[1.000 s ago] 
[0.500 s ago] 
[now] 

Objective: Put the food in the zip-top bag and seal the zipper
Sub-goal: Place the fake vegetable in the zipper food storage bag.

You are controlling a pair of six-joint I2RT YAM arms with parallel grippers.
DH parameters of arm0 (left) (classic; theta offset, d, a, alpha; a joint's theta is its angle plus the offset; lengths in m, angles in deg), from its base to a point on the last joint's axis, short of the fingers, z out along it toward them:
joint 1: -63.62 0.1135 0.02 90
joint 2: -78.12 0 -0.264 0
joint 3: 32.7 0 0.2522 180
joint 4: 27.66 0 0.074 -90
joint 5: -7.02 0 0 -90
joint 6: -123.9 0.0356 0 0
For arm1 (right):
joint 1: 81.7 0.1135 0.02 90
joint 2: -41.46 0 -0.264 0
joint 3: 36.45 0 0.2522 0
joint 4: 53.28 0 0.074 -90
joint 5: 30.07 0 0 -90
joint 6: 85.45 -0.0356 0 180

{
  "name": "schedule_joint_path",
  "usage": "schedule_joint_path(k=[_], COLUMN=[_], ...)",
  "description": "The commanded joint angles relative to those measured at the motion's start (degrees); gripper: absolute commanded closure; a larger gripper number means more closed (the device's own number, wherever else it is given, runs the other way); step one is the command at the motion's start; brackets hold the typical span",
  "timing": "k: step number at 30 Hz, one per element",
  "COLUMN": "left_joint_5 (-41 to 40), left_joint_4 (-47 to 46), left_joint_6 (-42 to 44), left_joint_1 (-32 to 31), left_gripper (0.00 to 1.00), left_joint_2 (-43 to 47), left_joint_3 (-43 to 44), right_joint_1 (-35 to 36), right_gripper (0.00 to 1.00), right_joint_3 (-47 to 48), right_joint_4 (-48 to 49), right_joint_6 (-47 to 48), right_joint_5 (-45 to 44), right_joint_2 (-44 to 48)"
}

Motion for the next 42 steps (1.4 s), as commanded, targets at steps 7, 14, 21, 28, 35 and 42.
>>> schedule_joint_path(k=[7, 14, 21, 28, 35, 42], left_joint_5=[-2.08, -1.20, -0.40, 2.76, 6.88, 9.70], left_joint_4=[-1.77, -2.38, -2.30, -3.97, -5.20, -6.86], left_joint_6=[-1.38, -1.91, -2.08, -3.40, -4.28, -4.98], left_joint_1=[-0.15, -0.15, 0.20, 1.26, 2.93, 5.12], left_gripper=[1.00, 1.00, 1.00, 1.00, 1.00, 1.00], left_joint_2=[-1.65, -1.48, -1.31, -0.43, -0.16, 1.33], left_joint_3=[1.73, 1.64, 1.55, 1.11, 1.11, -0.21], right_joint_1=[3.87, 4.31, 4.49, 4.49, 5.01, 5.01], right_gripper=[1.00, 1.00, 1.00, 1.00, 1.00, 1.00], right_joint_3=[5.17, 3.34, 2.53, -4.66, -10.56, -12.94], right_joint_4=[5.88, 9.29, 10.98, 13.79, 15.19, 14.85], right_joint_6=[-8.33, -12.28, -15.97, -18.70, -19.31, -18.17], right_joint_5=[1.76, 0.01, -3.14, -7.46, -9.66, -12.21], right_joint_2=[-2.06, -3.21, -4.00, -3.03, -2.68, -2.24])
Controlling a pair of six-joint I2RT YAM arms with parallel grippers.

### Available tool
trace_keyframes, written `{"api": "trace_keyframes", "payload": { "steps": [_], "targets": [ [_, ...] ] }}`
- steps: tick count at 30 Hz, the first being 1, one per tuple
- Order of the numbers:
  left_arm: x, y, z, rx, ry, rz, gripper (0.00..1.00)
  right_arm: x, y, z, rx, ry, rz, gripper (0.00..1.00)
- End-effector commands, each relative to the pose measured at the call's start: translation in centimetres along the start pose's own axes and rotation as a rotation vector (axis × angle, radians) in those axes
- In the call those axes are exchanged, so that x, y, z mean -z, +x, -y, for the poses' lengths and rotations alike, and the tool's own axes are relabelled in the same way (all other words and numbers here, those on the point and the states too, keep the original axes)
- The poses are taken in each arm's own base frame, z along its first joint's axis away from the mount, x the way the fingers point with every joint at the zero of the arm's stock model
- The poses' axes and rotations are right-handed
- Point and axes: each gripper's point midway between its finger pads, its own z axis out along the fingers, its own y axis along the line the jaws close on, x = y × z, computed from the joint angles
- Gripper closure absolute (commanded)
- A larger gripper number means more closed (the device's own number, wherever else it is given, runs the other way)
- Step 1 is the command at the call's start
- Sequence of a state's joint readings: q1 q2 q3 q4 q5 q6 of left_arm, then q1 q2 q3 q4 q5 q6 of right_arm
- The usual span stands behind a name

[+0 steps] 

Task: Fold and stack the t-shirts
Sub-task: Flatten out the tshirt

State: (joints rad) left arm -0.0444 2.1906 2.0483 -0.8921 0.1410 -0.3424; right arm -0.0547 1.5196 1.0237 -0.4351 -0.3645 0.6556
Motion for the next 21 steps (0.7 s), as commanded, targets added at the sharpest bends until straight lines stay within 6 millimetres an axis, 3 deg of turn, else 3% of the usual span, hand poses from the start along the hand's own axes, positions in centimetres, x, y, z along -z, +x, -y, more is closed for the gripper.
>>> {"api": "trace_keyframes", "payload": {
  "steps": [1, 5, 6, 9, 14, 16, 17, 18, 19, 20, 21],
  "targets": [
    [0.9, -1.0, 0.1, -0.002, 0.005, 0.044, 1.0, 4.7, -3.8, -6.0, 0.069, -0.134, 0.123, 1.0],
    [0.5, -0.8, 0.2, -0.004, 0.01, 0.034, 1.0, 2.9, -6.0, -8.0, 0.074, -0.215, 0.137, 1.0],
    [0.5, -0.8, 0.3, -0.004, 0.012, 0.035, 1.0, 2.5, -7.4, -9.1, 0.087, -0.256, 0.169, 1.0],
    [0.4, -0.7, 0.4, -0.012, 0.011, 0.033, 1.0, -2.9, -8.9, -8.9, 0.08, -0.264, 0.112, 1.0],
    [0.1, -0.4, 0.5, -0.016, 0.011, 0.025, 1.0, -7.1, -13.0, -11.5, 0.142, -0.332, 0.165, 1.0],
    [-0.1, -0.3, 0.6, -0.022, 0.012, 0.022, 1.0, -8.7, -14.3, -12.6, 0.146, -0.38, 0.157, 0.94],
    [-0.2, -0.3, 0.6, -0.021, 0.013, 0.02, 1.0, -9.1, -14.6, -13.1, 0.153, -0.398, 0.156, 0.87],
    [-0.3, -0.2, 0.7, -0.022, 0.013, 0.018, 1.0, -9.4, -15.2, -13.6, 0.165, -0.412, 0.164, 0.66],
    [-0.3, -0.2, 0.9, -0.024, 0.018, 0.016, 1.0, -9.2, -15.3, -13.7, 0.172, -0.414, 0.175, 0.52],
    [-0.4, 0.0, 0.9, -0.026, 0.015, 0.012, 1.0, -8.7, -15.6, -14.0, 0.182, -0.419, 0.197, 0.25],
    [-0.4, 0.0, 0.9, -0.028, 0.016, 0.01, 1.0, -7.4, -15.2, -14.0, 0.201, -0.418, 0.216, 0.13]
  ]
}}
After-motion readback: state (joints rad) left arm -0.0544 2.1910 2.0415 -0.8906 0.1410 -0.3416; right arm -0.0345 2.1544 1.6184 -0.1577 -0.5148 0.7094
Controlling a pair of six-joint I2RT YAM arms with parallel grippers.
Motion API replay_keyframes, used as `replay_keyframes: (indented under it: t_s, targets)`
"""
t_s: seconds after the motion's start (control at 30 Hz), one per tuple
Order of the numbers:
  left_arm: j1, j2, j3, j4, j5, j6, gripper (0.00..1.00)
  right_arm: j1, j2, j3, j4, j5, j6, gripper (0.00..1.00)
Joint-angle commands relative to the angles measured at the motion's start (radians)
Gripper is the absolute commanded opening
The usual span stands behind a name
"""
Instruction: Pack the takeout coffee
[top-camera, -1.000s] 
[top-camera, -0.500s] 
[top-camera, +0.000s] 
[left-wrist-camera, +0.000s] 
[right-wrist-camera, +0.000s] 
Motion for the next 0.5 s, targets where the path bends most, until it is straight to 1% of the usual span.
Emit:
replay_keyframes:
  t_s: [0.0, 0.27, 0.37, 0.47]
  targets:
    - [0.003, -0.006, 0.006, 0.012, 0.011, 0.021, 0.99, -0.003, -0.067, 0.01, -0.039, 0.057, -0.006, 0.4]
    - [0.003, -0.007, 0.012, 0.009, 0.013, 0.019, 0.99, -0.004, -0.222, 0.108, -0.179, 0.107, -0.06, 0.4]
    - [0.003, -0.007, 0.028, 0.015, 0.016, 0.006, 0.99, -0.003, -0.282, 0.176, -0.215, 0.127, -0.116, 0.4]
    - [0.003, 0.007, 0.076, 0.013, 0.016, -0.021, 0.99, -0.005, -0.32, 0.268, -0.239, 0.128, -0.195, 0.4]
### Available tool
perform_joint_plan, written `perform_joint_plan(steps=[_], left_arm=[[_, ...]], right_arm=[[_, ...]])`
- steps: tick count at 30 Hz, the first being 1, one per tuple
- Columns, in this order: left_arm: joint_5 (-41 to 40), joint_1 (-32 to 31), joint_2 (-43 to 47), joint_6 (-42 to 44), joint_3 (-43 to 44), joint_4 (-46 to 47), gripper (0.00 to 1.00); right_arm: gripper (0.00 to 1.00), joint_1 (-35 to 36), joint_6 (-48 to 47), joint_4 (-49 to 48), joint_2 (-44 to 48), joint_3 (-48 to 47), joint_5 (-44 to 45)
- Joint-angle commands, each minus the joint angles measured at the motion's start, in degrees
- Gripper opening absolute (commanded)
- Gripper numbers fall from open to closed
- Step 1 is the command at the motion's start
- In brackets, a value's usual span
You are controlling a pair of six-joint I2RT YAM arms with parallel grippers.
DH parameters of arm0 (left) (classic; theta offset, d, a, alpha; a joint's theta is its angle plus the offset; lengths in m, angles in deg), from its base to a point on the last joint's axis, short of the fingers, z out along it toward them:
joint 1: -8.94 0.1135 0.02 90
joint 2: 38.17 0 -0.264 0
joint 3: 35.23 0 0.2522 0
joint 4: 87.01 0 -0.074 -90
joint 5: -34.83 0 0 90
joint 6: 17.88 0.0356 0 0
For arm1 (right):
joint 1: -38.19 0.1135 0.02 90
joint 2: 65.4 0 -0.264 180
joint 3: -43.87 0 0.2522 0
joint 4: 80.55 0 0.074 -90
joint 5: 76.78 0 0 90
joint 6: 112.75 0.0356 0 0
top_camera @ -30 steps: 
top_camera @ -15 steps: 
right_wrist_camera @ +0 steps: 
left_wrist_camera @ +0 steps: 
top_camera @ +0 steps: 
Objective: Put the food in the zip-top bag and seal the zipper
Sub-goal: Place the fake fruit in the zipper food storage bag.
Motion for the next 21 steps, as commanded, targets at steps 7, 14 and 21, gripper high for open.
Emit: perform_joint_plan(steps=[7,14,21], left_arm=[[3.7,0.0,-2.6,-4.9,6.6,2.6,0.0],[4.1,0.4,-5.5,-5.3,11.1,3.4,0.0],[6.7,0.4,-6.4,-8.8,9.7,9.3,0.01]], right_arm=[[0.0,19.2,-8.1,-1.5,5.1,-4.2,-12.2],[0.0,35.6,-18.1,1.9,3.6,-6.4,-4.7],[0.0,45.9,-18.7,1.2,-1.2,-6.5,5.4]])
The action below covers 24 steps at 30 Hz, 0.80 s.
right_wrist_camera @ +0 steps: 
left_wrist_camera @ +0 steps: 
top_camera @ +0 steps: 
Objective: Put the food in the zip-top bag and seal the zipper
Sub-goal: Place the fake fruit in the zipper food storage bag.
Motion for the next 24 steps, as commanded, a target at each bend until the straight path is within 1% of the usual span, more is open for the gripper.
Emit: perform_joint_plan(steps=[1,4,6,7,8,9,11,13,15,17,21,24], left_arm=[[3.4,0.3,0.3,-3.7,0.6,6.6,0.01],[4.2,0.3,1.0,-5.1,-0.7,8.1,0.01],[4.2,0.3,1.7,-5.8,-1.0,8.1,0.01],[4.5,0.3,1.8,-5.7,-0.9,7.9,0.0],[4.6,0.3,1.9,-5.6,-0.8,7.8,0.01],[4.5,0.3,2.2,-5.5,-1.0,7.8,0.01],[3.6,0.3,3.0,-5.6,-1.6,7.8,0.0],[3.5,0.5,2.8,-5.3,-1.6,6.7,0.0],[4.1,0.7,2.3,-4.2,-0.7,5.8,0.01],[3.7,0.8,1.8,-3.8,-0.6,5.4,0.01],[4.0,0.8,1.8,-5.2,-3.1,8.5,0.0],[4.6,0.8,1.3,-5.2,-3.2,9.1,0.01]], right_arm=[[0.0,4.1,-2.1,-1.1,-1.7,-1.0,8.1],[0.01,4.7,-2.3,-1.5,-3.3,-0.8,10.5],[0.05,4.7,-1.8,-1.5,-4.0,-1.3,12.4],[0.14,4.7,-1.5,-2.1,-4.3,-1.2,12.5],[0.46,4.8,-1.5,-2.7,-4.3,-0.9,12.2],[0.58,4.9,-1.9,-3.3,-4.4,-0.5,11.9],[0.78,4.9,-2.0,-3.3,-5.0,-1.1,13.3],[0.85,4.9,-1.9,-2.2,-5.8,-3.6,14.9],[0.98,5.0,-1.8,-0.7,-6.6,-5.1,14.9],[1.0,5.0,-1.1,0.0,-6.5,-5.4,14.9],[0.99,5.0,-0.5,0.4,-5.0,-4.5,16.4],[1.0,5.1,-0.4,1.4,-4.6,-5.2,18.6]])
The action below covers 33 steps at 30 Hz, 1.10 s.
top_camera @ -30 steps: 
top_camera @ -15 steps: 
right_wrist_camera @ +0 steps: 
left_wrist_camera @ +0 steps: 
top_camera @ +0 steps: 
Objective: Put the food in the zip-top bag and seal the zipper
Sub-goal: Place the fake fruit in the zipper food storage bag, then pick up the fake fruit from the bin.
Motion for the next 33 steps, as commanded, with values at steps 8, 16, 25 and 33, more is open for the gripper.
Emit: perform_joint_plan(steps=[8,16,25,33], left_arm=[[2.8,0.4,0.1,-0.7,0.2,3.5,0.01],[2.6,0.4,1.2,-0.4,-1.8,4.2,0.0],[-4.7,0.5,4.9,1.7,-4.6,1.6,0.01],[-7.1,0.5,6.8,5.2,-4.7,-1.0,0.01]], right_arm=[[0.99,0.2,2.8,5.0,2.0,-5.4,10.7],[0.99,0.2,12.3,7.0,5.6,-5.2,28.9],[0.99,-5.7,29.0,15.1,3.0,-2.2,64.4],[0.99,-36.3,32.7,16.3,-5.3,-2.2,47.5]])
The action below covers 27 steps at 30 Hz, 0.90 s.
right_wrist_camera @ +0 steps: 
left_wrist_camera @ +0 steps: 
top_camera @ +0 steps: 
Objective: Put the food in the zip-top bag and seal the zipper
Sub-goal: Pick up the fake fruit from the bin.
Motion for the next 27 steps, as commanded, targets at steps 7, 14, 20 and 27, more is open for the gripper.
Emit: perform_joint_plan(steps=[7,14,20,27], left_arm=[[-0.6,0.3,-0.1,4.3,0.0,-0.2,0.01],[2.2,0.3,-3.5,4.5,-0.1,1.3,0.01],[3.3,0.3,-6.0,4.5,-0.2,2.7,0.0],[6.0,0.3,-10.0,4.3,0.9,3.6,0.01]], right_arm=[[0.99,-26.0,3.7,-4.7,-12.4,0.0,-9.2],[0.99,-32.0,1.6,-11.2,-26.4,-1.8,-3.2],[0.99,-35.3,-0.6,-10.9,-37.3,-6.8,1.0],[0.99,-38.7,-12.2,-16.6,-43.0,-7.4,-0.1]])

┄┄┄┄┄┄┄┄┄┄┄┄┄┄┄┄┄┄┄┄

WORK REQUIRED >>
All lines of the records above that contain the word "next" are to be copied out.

OUTPUT BELOW >>
Motion for the next 42 steps (1.4 s), as commanded, targets at steps 7, 14, 21, 28, 35 and 42.
Motion for the next 21 steps (0.7 s), as commanded, targets added at the sharpest bends until straight lines stay within 6 millimetres an axis, 3 deg of turn, else 3% of the usual span, hand poses from the start along the hand's own axes, positions in centimetres, x, y, z along -z, +x, -y, more is closed for the gripper.
Motion for the next 0.5 s, targets where the path bends most, until it is straight to 1% of the usual span.
Motion for the next 21 steps, as commanded, targets at steps 7, 14 and 21, gripper high for open.
Motion for the next 24 steps, as commanded, a target at each bend until the straight path is within 1% of the usual span, more is open for the gripper.
Motion for the next 33 steps, as commanded, with values at steps 8, 16, 25 and 33, more is open for the gripper.
Motion for the next 27 steps, as commanded, targets at steps 7, 14, 20 and 27, more is open for the gripper.

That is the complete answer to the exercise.